• Data shown:
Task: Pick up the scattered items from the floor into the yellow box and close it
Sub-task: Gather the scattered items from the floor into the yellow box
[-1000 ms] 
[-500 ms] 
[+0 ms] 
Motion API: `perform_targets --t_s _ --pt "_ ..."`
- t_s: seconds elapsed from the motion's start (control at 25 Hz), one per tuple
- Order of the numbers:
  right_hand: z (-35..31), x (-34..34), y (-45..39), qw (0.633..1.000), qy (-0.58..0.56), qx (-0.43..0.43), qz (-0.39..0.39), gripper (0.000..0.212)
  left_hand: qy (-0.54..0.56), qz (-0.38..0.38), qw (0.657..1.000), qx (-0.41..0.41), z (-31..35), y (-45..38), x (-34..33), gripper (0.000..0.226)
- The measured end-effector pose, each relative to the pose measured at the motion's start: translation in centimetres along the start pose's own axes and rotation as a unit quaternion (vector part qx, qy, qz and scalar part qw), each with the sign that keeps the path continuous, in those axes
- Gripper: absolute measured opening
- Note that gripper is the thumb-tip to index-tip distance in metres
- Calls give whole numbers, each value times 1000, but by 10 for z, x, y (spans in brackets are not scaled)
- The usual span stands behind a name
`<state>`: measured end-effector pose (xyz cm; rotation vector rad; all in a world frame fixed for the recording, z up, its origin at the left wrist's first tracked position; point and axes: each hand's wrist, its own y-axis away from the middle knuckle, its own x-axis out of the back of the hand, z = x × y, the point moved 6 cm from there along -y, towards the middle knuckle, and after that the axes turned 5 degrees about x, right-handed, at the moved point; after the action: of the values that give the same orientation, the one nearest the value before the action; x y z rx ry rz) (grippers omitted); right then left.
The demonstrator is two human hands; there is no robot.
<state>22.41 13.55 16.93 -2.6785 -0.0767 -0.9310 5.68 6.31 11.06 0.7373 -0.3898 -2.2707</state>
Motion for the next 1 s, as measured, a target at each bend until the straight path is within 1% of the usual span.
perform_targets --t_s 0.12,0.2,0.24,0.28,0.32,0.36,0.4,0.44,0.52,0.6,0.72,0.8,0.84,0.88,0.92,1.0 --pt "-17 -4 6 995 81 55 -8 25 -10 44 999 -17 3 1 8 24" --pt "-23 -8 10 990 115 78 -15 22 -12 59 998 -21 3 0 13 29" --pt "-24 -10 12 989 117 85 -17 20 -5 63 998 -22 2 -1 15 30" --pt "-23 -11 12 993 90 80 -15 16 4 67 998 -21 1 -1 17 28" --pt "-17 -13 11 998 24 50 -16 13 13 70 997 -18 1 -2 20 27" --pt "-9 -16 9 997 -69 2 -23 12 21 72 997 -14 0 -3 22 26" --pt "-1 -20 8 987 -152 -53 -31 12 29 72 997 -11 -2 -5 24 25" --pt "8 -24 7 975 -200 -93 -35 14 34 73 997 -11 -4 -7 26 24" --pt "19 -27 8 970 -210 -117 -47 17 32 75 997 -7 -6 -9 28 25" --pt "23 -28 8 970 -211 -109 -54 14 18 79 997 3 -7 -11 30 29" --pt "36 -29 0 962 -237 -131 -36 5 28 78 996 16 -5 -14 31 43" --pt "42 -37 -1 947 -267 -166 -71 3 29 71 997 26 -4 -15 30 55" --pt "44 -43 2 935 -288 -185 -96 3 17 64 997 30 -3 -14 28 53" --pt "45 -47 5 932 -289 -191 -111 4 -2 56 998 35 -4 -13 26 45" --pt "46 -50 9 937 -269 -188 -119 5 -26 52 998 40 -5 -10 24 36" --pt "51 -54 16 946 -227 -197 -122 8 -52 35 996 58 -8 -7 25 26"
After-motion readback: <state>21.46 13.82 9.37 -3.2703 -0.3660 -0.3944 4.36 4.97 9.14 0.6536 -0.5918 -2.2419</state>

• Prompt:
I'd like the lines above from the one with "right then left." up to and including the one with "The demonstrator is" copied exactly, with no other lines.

• Result of the exercise:
`<state>`: measured end-effector pose (xyz cm; rotation vector rad; all in a world frame fixed for the recording, z up, its origin at the left wrist's first tracked position; point and axes: each hand's wrist, its own y-axis away from the middle knuckle, its own x-axis out of the back of the hand, z = x × y, the point moved 6 cm from there along -y, towards the middle knuckle, and after that the axes turned 5 degrees about x, right-handed, at the moved point; after the action: of the values that give the same orientation, the one nearest the value before the action; x y z rx ry rz) (grippers omitted); right then left.
The demonstrator is two human hands; there is no robot.

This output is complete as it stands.